== WORK INSTRUCTION ==
Copy each line of the entries that contains the word "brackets".

--- DATASET RECORDS Enclosed Below ---

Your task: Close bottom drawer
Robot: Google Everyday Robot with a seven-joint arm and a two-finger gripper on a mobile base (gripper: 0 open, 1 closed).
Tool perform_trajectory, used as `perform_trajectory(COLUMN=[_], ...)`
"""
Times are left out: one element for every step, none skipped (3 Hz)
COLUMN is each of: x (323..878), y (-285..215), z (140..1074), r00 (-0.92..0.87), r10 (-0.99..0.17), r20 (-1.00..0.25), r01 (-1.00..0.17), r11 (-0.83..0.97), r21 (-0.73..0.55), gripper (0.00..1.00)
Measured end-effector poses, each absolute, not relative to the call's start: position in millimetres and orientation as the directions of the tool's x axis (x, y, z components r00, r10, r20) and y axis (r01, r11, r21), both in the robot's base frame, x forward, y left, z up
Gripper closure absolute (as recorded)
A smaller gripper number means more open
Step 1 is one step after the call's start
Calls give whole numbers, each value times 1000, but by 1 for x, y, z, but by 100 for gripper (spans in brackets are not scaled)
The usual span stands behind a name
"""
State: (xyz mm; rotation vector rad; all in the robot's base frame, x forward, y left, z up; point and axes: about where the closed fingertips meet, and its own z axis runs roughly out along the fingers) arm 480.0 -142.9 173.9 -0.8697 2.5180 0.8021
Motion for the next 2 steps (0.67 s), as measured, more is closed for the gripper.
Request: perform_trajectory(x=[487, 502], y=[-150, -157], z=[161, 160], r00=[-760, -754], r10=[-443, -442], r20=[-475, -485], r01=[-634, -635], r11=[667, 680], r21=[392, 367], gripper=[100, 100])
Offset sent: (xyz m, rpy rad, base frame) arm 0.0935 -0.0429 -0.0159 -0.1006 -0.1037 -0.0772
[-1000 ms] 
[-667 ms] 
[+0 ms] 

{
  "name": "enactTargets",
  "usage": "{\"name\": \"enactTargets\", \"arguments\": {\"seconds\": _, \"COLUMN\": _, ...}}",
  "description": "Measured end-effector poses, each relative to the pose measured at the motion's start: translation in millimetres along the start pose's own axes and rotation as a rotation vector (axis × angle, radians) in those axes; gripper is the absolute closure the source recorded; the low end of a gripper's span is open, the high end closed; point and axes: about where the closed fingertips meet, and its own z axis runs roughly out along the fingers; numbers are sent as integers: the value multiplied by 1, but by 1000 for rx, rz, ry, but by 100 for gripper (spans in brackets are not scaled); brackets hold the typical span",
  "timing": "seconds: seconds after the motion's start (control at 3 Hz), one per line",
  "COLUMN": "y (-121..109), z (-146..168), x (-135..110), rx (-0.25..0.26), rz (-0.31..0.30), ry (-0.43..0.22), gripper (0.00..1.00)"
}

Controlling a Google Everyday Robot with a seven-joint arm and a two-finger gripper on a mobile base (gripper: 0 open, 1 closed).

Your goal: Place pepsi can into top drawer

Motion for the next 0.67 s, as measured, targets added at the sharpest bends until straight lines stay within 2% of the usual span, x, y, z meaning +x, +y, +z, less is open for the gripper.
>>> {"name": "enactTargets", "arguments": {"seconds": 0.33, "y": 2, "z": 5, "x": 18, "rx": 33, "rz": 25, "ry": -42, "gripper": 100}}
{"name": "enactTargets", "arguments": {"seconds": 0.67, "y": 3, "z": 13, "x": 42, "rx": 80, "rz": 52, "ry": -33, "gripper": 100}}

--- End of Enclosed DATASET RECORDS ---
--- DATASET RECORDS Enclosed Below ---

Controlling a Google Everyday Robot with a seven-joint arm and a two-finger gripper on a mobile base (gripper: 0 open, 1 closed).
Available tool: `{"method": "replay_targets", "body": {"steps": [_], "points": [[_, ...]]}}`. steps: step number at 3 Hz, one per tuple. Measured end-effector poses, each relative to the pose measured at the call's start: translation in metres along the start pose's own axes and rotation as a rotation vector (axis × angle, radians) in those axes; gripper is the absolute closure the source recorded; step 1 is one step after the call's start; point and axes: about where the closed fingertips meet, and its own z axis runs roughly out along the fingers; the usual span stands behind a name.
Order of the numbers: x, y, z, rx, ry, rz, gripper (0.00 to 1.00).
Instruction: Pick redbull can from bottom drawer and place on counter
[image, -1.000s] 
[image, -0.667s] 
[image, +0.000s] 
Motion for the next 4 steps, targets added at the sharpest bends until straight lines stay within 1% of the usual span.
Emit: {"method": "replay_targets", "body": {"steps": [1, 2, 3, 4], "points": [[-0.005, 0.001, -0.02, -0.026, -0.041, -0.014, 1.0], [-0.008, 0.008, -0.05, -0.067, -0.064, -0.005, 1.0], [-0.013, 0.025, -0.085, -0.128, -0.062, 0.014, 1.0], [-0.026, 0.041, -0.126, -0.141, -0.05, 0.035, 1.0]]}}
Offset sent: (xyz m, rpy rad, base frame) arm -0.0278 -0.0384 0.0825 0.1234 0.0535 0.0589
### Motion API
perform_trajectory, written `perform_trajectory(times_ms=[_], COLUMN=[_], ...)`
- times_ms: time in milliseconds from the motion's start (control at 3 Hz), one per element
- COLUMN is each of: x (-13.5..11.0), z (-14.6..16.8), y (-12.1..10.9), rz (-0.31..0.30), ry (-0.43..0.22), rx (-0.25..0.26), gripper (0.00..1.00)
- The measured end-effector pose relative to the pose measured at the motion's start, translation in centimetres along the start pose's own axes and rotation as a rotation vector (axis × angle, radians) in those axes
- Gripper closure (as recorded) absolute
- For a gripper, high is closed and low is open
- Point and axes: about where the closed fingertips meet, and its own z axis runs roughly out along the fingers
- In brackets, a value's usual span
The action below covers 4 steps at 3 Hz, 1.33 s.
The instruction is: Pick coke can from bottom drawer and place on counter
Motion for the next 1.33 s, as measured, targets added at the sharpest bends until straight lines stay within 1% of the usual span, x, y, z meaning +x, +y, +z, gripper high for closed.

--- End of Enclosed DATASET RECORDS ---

== SOLUTION FOR THIS PROBLEM ==
Calls give whole numbers, each value times 1000, but by 1 for x, y, z, but by 100 for gripper (spans in brackets are not scaled)
  "description": "Measured end-effector poses, each relative to the pose measured at the motion's start: translation in millimetres along the start pose's own axes and rotation as a rotation vector (axis × angle, radians) in those axes; gripper is the absolute closure the source recorded; the low end of a gripper's span is open, the high end closed; point and axes: about where the closed fingertips meet, and its own z axis runs roughly out along the fingers; numbers are sent as integers: the value multiplied by 1, but by 1000 for rx, rz, ry, but by 100 for gripper (spans in brackets are not scaled); brackets hold the typical span",
- In brackets, a value's usual span

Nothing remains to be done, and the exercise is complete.